# WORK REQUEST:
From the first line to the last, copy the data exactly and drop the pictures.

# DATA IN THIS EXERCISE:
* * * * * * * * *
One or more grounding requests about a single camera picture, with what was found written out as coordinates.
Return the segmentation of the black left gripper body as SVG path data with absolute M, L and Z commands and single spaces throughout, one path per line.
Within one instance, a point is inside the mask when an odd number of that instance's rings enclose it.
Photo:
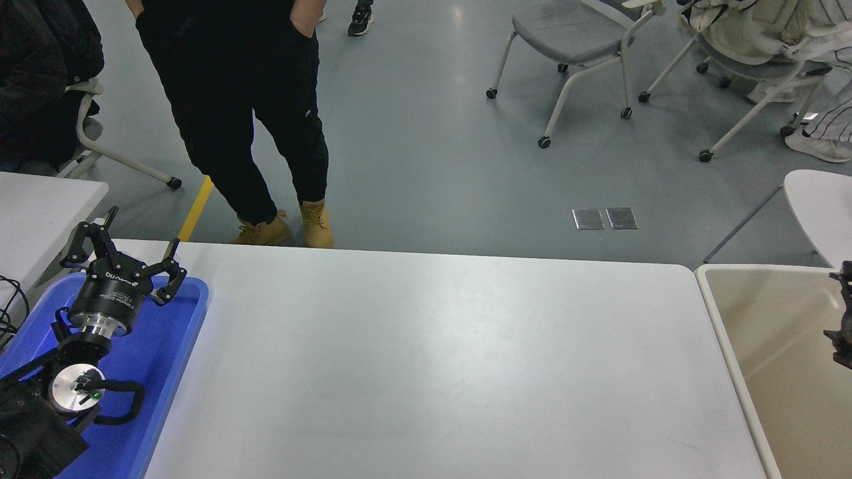
M 140 315 L 145 297 L 152 292 L 150 276 L 143 276 L 147 264 L 133 257 L 121 257 L 118 269 L 109 258 L 91 261 L 79 294 L 68 311 L 68 321 L 82 327 L 83 319 L 100 315 L 116 319 L 122 328 L 132 328 Z
* * * * * * * * *
# REPLY TO THE EXERCISE:
One or more grounding requests about a single camera picture, with what was found written out as coordinates.
Return the segmentation of the black left gripper body as SVG path data with absolute M, L and Z commands and single spaces throughout, one path per line.
Within one instance, a point is inside the mask when an odd number of that instance's rings enclose it.
Photo:
M 140 315 L 145 297 L 152 292 L 150 276 L 143 276 L 147 264 L 133 257 L 121 257 L 118 269 L 109 258 L 91 261 L 79 294 L 68 311 L 68 321 L 82 327 L 83 319 L 100 315 L 116 319 L 122 328 L 132 328 Z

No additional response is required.